Stored data:
* * * * * * *

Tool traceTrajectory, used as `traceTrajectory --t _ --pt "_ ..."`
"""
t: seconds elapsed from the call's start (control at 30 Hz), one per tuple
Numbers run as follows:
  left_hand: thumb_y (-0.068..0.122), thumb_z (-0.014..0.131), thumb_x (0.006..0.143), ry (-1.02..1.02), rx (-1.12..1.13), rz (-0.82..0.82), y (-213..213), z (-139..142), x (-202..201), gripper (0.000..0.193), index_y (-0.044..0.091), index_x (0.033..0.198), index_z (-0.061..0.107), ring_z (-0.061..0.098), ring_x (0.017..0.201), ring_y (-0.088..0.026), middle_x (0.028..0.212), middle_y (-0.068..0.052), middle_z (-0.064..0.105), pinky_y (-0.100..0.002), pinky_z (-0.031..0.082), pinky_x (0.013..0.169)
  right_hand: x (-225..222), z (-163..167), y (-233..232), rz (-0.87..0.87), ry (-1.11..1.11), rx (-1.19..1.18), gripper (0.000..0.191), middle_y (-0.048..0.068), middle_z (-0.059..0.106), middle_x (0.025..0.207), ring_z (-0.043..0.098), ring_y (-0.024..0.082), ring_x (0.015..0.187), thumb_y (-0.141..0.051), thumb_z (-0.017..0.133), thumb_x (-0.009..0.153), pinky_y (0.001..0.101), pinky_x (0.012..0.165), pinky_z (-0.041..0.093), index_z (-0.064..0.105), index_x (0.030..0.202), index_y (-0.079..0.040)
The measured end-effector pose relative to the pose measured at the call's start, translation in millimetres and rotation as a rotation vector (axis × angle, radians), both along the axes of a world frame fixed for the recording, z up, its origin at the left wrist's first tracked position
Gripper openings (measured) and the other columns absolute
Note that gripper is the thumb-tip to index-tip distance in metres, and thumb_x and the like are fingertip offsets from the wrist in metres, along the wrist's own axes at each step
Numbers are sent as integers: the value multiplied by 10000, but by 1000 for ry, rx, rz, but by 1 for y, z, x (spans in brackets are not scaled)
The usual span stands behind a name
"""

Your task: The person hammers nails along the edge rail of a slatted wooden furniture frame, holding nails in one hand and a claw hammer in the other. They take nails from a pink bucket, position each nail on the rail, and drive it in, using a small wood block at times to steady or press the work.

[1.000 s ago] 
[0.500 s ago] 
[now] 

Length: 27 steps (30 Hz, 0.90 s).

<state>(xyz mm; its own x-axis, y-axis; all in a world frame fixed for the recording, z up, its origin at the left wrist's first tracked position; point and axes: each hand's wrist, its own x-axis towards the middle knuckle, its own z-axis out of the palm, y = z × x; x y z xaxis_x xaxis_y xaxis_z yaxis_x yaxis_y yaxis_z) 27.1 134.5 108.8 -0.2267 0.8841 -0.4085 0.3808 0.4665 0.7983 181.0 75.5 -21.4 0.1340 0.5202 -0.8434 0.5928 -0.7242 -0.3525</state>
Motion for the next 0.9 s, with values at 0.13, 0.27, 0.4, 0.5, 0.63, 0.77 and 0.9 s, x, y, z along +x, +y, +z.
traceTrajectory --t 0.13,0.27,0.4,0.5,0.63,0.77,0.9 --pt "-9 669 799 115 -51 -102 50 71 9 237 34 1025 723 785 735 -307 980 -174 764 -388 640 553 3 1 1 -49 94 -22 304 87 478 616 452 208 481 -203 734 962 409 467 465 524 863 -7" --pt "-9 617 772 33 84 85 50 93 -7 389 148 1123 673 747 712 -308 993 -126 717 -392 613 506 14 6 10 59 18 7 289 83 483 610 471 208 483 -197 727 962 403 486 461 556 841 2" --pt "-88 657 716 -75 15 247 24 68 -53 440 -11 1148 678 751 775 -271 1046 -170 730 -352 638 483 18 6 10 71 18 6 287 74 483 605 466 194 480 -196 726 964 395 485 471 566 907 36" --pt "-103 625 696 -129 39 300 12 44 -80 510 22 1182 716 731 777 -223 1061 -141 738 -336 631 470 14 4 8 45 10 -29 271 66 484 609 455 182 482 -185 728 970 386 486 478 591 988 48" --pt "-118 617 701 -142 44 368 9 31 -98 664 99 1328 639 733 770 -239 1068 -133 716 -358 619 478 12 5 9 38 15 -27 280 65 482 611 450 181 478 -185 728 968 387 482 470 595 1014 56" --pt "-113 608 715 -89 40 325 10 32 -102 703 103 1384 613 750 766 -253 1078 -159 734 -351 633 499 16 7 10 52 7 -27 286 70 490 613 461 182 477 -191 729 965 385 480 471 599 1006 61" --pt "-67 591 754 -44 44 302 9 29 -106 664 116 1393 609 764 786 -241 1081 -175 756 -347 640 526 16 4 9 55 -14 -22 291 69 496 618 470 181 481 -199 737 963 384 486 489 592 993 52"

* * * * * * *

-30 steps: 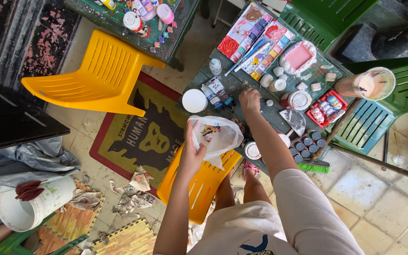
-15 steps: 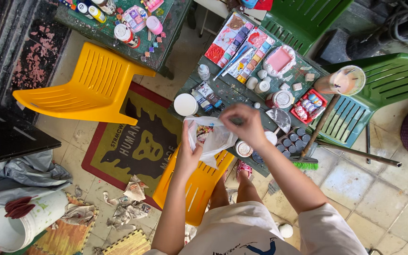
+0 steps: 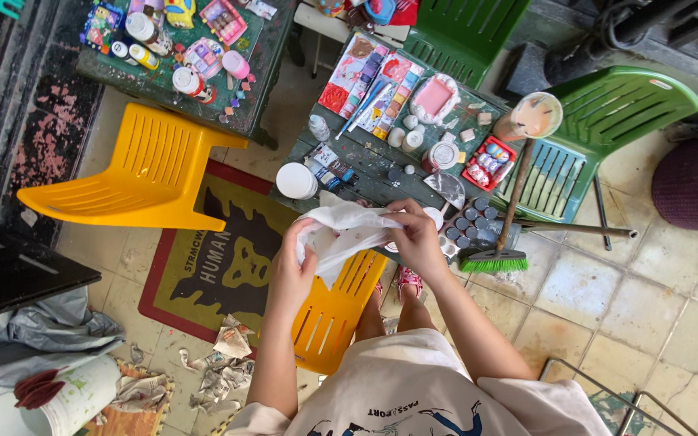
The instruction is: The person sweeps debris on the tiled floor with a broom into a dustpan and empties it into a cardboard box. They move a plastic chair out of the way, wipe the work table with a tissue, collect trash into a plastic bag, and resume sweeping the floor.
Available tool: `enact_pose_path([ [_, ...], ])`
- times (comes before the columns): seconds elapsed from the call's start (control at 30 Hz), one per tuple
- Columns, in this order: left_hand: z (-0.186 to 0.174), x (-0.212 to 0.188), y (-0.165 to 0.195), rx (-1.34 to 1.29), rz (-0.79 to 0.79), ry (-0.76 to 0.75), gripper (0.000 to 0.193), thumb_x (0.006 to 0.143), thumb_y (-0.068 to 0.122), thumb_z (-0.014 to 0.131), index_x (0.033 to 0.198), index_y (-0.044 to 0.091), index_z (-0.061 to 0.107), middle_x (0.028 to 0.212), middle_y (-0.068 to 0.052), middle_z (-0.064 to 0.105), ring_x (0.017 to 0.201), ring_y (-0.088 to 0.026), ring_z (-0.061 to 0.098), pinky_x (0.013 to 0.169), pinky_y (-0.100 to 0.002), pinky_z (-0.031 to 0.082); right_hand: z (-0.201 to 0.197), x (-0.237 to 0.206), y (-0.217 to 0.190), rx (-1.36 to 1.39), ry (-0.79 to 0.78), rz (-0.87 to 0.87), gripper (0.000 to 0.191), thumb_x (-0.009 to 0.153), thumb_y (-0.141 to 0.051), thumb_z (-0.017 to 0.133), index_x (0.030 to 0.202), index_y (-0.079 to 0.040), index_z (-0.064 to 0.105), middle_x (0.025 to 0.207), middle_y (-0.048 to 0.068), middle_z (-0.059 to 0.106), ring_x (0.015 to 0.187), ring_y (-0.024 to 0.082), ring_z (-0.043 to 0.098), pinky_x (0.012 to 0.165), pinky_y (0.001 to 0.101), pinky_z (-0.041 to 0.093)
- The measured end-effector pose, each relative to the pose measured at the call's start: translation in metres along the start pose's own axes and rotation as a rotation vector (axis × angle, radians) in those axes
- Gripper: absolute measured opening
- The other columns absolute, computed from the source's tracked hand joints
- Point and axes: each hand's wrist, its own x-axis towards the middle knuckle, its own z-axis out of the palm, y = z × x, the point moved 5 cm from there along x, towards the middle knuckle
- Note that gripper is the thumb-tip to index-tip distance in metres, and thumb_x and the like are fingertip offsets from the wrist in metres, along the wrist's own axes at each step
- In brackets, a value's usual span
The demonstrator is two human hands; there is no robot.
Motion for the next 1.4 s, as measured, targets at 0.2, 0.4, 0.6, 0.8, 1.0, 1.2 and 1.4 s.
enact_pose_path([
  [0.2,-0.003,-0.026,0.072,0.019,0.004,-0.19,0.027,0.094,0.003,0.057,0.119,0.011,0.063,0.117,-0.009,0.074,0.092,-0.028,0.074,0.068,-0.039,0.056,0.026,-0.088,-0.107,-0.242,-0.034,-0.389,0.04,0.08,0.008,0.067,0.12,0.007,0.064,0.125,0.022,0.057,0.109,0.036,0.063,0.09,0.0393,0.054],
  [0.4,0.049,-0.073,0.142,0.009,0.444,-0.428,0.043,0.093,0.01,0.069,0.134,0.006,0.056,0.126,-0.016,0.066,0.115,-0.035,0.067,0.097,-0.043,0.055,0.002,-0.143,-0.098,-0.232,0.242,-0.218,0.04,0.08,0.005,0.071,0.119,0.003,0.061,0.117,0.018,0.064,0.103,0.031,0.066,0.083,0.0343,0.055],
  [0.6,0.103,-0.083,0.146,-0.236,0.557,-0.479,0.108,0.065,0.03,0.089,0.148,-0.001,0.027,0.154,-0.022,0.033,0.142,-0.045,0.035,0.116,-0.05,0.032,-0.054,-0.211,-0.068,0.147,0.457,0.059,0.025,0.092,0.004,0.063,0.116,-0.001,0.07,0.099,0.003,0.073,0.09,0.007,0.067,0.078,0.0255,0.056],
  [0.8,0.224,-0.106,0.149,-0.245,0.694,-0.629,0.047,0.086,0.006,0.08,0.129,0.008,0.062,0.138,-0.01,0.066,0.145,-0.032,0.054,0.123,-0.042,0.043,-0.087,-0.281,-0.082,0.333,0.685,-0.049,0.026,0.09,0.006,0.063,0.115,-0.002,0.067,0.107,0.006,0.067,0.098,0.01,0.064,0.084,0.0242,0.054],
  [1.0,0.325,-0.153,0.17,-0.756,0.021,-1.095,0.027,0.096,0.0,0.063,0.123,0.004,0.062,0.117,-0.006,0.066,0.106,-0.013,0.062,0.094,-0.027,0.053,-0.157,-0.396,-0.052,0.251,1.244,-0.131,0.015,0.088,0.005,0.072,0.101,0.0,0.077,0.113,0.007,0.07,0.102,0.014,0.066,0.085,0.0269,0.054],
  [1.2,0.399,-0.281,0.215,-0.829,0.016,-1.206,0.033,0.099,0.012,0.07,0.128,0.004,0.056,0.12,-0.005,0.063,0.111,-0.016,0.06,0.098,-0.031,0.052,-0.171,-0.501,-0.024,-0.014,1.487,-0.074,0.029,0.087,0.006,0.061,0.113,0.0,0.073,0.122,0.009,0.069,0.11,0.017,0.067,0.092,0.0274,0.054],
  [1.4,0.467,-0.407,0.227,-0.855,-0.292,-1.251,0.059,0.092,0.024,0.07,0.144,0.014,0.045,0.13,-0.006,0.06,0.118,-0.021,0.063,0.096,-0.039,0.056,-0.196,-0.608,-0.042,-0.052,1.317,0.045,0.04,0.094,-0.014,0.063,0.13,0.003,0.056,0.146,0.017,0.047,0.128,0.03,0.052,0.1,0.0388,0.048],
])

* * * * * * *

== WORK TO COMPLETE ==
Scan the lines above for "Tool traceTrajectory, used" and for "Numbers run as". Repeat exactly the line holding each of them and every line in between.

== RESPONSE TO THIS TASK ==
Tool traceTrajectory, used as `traceTrajectory --t _ --pt "_ ..."`
"""
t: seconds elapsed from the call's start (control at 30 Hz), one per tuple
Numbers run as follows:

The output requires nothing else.